To use an optional, you "unwrap" it
An optional String cannot be used in place of an actual String. To use the wrapped value inside an optional, you have to unwrap it. The simplest way to unwrap an optional is to add a ! after the optional name. This is called "force unwrapping". It returns the value inside the optional (as the original type) but if the optional is nil, it causes a runtime crash. Before unwrapping you should be sure there's a value.
var name: String? = "Bob"
let unwrappedName: String = name!
print("Unwrapped name: \(unwrappedName)")
name = nil
let nilName: String = name! // Runtime crash. Unexpected nil.
Checking and using an optional
Because you should always check for nil before unwrapping and using an optional, this is a common pattern:
var mealPreference: String? = "Vegetarian"
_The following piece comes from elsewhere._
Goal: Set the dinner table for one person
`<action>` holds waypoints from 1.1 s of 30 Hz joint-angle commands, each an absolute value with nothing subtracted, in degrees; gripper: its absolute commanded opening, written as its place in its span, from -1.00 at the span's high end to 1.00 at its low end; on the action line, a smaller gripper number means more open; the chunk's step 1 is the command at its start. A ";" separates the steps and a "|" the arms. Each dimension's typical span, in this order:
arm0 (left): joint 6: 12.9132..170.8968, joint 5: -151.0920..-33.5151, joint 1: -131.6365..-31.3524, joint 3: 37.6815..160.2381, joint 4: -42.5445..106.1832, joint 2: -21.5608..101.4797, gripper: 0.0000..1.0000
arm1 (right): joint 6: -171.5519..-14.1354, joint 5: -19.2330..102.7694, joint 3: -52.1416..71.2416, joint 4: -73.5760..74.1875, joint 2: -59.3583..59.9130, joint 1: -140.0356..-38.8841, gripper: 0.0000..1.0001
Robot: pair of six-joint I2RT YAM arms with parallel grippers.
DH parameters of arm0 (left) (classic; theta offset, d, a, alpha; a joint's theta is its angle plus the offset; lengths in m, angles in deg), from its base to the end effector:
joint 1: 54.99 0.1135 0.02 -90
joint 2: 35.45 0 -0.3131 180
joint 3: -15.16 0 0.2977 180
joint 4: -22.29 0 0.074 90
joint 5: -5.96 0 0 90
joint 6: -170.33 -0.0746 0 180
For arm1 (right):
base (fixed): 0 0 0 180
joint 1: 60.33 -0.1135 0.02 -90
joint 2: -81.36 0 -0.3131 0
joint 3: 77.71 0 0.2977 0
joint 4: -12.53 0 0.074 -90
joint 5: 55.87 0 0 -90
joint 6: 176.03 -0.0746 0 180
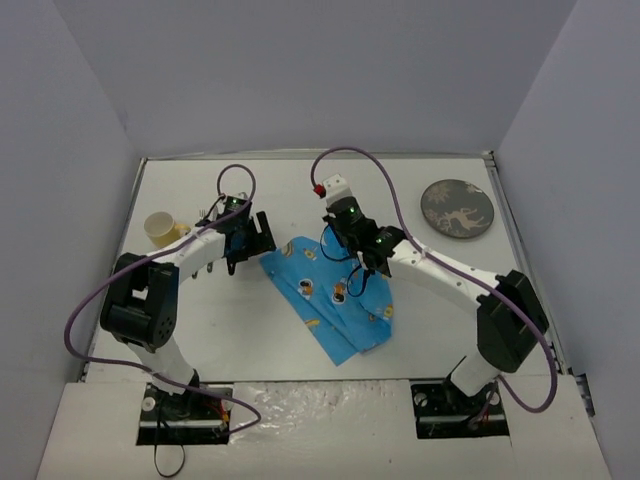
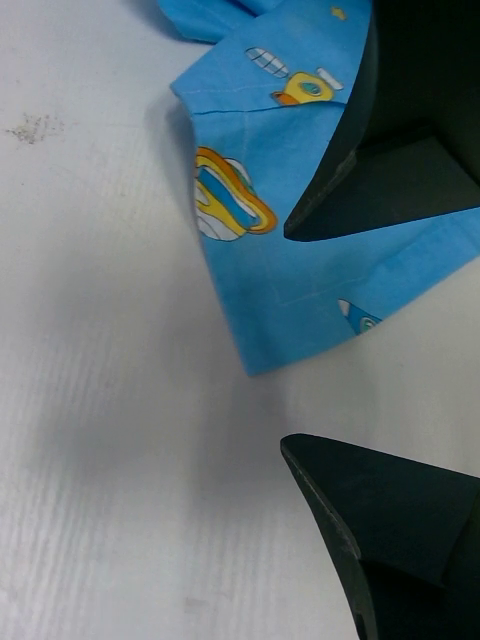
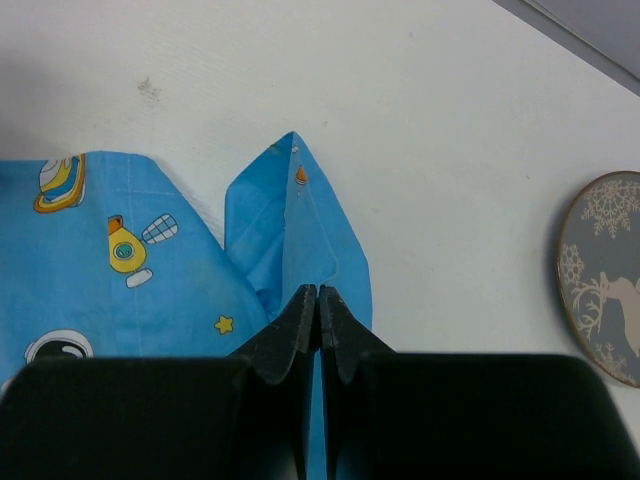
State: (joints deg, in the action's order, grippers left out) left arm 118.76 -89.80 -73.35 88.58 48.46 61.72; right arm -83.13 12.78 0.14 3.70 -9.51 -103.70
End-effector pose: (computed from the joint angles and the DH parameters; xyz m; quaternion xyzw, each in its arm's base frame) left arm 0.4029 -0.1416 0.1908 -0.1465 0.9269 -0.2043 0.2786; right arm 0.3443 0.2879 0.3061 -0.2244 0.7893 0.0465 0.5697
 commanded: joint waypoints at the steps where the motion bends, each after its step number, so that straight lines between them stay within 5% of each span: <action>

if mealPreference != nil {
let unwrappedMealPreference: String = mealPreference!
print("Meal: \(unwrappedMealPreference)") // or do something useful
}
In this pattern you check that a value is present, then when you are sure it is, you force unwrap it into a temporary constant to use. Because this is such a common thing to do, Swift offers a shortcut using "if let". This is called "optional binding".
var mealPreference: String? = "Vegetarian"
if let unwrappedMealPreference: String = mealPreference {
print("Meal: \(unwrappedMealPreference)")
}
This creates a temporary constant (or variable if you replace let with var) whose scope is only within the if's braces. Because having to use a name like "unwrappedMealPreference" or "realMealPreference" is a burden, Swift allows you to reuse the original variable name, creating a temporary one within the bracket scope
var mealPreference: String? = "Vegetarian"
if let mealPreference: String = mealPreference {
print("Meal: \(mealPreference)") // separate from the other mealPreference
}
Here's some code to demonstrate that a different variable is used:
var mealPreference: String? = "Vegetarian"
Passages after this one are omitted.